Need to draw on these forums expert knowledge a little please to understand the update process on FreeBSD in a little more detail:

I want to update a FreeBSD box that is not connected to the Internet (think of it as an island). The only access to the internet is, dare I say it, via a single Windows machine which only has the ability _to_ download files via FTP/HTTPp, followed by a CD-based mandrollic mandraulic transfer method.

(I do accept this is not an ideal scenario, but do not want to get into a VM scenario with the Windows box as a host, unless really needed, as this brings extra overhead and complexity).

Question: Are updated src tarballs for 9.1-RELEASE even available via FTP?
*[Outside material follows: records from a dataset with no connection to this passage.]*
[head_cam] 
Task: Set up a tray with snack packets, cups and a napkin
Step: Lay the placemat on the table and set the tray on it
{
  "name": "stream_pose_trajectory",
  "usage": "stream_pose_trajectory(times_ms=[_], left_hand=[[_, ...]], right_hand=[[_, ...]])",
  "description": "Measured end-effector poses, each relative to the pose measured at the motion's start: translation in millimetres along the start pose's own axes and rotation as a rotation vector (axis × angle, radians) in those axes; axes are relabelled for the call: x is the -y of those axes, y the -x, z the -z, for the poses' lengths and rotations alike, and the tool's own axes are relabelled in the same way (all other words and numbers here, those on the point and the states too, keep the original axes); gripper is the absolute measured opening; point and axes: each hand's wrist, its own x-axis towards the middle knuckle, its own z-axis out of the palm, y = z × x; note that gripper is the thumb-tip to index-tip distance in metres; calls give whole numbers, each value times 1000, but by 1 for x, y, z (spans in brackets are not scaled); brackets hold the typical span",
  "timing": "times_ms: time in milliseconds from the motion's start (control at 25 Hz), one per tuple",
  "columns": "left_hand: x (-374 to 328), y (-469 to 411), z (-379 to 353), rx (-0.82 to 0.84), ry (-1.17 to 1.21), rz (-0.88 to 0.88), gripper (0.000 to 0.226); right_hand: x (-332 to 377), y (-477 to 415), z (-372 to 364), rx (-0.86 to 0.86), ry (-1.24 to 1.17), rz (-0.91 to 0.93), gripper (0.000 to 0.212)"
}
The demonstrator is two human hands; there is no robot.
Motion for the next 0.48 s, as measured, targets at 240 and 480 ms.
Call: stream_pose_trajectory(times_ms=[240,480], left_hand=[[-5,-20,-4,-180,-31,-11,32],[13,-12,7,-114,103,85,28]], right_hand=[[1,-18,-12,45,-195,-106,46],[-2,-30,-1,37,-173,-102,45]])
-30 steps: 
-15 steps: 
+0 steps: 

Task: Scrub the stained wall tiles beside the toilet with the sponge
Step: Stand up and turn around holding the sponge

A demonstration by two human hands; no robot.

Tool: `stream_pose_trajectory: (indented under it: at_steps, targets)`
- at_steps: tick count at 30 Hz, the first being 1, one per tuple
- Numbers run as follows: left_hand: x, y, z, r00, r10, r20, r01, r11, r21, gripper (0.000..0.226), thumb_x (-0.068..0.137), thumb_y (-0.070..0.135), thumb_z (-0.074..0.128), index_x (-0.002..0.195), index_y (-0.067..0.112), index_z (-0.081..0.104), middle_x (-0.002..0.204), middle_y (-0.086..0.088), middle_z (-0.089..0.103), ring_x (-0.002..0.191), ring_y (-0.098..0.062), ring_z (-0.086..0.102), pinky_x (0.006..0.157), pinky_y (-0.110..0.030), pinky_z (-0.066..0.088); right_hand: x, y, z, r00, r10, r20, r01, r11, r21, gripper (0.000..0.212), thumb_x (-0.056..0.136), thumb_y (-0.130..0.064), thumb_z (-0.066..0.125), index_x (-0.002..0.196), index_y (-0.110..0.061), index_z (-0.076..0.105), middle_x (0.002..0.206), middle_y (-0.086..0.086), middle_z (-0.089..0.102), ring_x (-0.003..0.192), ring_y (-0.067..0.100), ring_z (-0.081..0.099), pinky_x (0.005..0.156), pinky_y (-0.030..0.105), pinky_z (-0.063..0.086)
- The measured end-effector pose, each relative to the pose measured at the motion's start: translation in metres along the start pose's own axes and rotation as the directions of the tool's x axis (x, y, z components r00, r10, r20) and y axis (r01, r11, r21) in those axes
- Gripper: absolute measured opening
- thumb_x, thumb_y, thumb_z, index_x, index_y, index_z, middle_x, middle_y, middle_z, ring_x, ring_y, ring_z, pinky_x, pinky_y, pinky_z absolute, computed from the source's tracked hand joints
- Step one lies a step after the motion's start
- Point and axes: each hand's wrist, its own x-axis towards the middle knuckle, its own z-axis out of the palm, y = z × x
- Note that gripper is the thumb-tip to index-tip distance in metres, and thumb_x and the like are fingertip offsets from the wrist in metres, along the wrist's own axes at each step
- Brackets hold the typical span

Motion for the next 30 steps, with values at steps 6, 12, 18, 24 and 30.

I do note that ftp://ftp5.uk.freebsd.org/pub/FreeBSD/releases/i386/i386/9.1-RELEASE/ contains the 9.1 release from December last year, but are the only usable methods for getting the latest RELEASE src on http://www.freebsd.org/doc/en_US.ISO8859-1/books/handbook/synching.html?

Or would it be simply a case of mirroring http://update.freebsd.org/ and making this available via HTTP to the relevant FreeBSD server?  Would I run into issues with the pub.ssl (an X.509 certificate I presume) on a private server?

Thank you in advance for your kind wisdom,

James.


----------



## rusty (Jul 4, 2013)

Daily snapshots can be found at https://pub.allbsd.org/FreeBSD-snapshots/
In the ftp directory of the required arch/release you'l find the relevant src.txz


----------



## JamesElstone (Jul 5, 2013)

Is https://pub.allbsd.org/FreeBSD-snapshots/ an official mirror?


----------



## pkubaj (Jul 5, 2013)

No, but it's owned by Hiroki Sato, a FreeBSD committer.


----------



## wblock@ (Jul 5, 2013)

The AllBSD snapshot system is very nice, with daily builds and a visible build status.  Official snapshots are also available at ftp://ftp.freebsd.org/pub/FreeBSD/snapshots/ISO-IMAGES/.  I think these are updated monthly.


----------